→ **Exercise aim**
Your reply should be one number: how many lines of the material contain the word "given".
------------------------
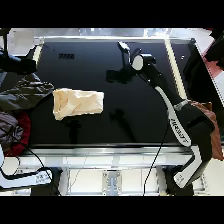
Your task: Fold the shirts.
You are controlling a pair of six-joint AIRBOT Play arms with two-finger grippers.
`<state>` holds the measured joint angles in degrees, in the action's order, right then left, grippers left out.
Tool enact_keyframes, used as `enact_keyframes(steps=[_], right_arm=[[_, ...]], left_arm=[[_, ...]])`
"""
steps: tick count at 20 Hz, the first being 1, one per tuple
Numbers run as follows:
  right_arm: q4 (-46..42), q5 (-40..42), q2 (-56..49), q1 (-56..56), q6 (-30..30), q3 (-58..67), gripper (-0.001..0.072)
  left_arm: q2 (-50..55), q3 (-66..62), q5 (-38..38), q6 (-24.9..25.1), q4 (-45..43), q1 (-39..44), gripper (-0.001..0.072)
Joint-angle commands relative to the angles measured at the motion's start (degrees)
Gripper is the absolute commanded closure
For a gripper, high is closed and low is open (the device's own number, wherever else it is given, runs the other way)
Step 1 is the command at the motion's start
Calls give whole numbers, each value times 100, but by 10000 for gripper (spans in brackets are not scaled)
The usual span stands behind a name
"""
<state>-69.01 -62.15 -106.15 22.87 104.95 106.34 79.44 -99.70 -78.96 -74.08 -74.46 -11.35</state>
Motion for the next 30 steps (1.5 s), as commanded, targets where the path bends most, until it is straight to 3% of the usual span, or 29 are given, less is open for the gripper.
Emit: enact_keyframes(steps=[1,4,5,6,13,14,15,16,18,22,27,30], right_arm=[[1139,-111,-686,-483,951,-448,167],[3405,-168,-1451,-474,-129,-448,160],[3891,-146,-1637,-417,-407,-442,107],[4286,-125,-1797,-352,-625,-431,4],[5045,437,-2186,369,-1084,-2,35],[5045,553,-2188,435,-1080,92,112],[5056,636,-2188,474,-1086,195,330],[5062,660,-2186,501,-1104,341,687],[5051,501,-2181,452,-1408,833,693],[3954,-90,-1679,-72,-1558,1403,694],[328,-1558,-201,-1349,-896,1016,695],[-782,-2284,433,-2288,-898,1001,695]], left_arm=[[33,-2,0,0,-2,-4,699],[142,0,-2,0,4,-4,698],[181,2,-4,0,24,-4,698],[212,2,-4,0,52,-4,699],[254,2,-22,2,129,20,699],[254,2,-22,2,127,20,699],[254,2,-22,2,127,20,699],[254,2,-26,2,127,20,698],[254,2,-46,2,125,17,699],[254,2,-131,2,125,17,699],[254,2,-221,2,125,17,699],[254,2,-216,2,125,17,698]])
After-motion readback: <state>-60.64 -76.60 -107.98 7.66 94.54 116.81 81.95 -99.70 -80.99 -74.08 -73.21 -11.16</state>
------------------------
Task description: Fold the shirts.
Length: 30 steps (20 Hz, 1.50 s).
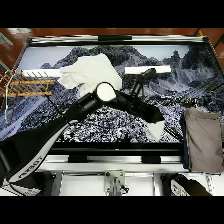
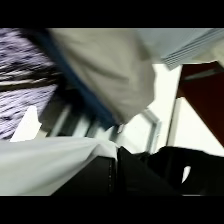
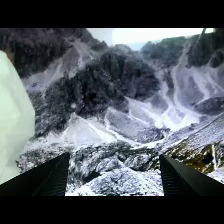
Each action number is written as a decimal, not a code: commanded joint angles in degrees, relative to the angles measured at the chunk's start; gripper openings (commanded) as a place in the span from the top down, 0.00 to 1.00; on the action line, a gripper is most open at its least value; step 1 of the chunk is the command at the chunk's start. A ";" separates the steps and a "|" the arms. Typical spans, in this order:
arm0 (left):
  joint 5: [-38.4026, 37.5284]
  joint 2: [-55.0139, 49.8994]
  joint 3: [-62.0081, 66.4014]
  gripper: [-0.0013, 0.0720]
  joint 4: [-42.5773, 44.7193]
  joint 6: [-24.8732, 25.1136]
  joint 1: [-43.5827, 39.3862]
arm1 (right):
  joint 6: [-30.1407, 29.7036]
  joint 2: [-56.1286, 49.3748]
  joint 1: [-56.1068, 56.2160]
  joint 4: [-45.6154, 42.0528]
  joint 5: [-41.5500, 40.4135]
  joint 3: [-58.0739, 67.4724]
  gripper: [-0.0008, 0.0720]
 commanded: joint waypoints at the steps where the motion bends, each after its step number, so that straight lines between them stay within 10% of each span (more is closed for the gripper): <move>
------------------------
→ **Task solution**
2